Bifascicular block
ICD-10 I45.2 is a billable code used to indicate a diagnosis of bifascicular block.
Bifascicular block is a type of intraventricular conduction delay characterized by the simultaneous blockage of two of the three major fascicles of the heart's conduction system, specifically the right bundle branch and one of the left bundle branches (either the left anterior or left posterior fascicle). Clinically, patients may present with symptoms such as syncope, palpitations, or fatigue, although some may be asymptomatic. The anatomy involved includes the conduction pathways that facilitate the electrical impulses necessary for coordinated heart contractions. Disease progression can lead to more severe conduction disturbances, including complete heart block, and may increase the risk of arrhythmias. Diagnostic considerations include electrocardiogram (ECG) findings that reveal a widened QRS complex and specific patterns indicative of bifascicular block. It is essential to differentiate this condition from other types of heart block and conduction abnormalities to ensure appropriate management and treatment.

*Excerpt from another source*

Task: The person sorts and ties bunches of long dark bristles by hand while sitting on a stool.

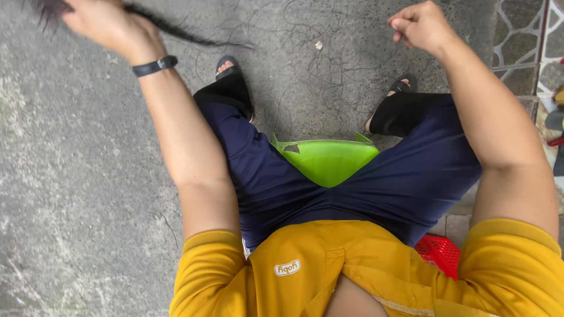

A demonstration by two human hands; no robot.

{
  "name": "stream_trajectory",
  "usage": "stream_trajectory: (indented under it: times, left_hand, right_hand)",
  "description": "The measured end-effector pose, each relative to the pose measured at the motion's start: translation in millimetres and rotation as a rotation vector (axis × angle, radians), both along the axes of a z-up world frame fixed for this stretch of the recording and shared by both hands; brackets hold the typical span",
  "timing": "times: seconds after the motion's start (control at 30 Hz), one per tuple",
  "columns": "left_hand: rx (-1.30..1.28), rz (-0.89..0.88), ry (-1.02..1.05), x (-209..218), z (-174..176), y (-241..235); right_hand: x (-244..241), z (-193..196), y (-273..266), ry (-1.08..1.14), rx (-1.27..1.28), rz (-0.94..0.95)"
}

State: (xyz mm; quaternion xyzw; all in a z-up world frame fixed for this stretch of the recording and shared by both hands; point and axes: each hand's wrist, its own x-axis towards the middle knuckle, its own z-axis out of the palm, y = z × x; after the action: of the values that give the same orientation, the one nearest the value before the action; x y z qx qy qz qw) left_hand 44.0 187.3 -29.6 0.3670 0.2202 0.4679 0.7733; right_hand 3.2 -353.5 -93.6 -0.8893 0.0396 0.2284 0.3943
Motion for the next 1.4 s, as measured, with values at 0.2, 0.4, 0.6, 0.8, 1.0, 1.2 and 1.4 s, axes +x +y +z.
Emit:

Standard ICD-10-CM documentation requirements apply
Various clinical presentations within this specialty area
Follow specialty-specific billing guidelines
Standard ICD-10-CM documentation requirements apply
Various clinical presentations within this specialty area
Follow specialty-specific billing guidelines
I45.2 specifically covers bifascicular block, which includes right bundle branch block in conjunction with either left anterior or left posterior fascicular block. It is important to note that this code does not cover trifascicular block or isolated fascicular blocks.
I45.2 should be used when there is evidence of bifascicular block on an ECG. It is crucial to differentiate it from other conduction blocks, such as I45.1 or I45.3, based on the specific fascicles involved and the clinical presentation.
Documentation should include an ECG report showing the characteristic patterns of bifascicular block, clinical notes detailing the patient's symptoms, and any relevant history of cardiovascular disease or previous conduction abnormalities.